Today I had this job of importing around 11’000’000 datasets distributed to 15 tables. 10 millions of them went into one big table. And after importing the whole thing should still respond fast to queries involving JOINS with this large table.
What surprises me: After a bit tweaking of the settings (one of them would be moving the beast to a partition where there’s enough space on to store the indexes ;-) ), the queries I did on a much smaller amount of data before, remain as fast as ever. PostgreSQL really makes great use of its indexes
Granted: Importing all those datasets was somewhat slow (I could and can not use COPY because I’m just receiving differences), but tweaking around with the indexes helped a lot (tip: drop them while inserting)
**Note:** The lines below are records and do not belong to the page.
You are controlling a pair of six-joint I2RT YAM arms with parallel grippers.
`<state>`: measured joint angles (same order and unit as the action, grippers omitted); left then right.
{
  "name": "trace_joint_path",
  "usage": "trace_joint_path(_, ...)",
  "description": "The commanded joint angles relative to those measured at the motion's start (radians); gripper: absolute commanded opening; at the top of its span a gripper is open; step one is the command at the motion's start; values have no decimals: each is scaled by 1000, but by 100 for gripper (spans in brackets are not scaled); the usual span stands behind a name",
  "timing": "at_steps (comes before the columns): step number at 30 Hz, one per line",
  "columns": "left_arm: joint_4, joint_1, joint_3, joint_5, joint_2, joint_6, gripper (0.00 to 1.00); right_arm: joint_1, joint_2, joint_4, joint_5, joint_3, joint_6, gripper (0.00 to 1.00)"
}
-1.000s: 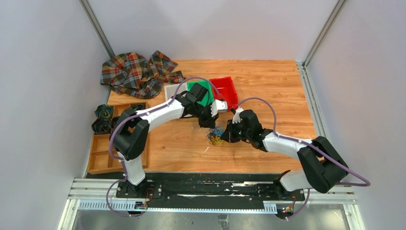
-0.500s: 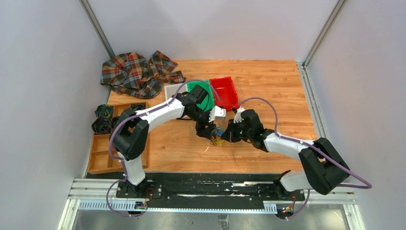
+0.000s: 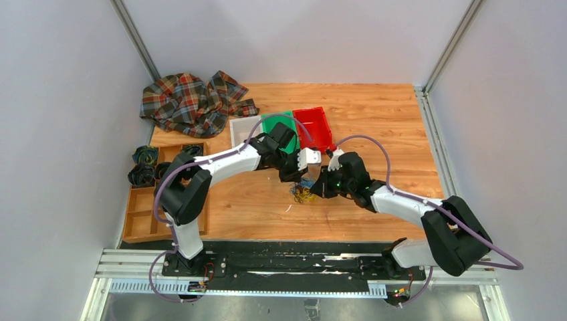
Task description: Untangle the cables
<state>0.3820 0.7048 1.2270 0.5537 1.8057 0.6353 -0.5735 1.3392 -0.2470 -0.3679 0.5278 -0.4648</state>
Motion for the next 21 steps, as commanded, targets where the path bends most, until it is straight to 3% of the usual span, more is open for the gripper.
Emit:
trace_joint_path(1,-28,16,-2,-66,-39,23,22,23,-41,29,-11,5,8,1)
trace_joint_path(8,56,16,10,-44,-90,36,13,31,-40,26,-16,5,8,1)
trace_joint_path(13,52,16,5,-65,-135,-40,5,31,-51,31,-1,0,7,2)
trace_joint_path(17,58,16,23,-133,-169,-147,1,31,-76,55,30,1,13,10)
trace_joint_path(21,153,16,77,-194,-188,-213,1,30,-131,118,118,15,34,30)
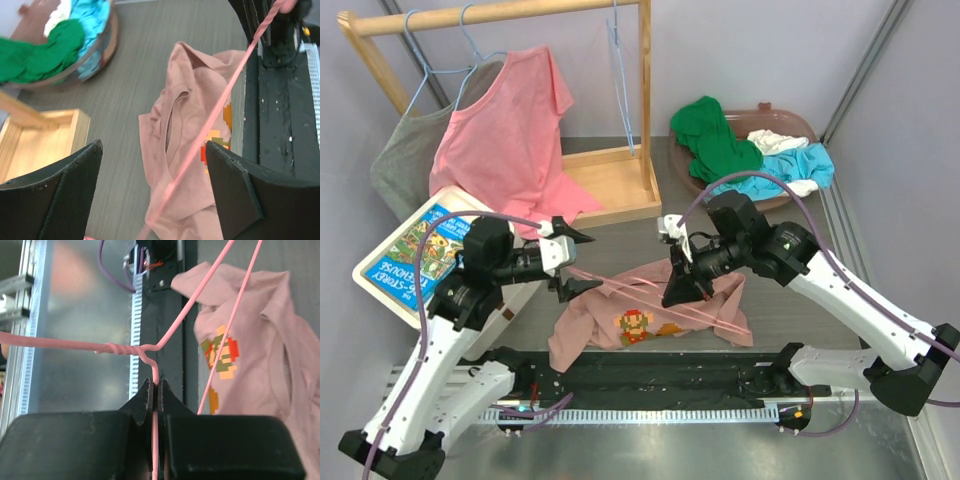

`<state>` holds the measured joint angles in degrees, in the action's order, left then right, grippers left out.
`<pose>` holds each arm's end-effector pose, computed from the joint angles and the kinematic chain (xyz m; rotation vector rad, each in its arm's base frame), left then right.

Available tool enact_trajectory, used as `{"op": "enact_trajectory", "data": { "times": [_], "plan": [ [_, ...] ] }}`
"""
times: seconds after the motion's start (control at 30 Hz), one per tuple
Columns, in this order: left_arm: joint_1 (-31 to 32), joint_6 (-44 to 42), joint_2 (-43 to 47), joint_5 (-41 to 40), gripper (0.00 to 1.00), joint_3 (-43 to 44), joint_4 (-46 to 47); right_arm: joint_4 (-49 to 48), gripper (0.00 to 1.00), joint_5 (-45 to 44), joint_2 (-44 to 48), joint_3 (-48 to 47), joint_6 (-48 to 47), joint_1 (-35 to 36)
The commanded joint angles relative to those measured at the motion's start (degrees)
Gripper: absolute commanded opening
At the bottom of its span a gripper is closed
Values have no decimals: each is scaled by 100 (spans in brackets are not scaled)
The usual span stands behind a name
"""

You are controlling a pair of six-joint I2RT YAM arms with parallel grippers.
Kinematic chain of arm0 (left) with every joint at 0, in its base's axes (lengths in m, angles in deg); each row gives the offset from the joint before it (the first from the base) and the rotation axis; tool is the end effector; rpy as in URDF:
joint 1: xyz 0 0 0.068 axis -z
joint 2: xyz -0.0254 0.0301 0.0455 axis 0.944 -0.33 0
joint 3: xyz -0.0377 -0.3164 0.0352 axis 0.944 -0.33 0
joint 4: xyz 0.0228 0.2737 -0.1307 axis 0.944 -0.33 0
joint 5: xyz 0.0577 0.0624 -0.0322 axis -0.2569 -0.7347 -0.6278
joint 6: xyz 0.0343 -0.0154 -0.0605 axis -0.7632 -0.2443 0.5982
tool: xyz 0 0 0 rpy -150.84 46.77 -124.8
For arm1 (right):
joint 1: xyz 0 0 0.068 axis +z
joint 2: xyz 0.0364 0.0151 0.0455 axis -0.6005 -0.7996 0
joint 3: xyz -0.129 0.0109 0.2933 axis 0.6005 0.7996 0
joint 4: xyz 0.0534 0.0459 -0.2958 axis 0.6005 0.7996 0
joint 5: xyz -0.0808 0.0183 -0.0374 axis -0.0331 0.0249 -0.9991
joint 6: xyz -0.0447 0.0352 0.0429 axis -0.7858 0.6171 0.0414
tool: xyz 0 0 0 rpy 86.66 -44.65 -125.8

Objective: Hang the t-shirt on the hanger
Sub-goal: Pick up the hanger from the clothesline.

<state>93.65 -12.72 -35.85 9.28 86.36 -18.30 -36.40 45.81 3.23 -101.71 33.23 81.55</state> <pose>0.1346 -0.1049 0.4099 1.2574 1.3585 -0.7632 0.1561 0.2146 0.4163 -1.4663 1.7728 1.2309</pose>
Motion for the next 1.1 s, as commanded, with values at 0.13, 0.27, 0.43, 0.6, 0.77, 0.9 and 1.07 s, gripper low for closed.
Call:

While processing the import, Postgres still was as responsive as ever while working with other parts of the database.
I know that all this is nothing fancy – I mean: I expect nothing less from a good RDBMS, but still… it’s amazing how good and flawless this worked and how fast it is.
Maybe, I could get faster INSERT/UPDATE performance if I’d be using MySQL instead, but I absolutely want to use all those features a real database should have that MySQL lacks: Views, referential integrity, subselects (still using 4.0 until Gentoo releases a more current ebuild).
Yes. Postgres is just great.
Just for your interest:
pilif@fangorn /home % sudo du -chs pgdata 1.8G pgdata 1.8G total
And it’s still as fast as your common little webboard-application. I still cannot quite believe it.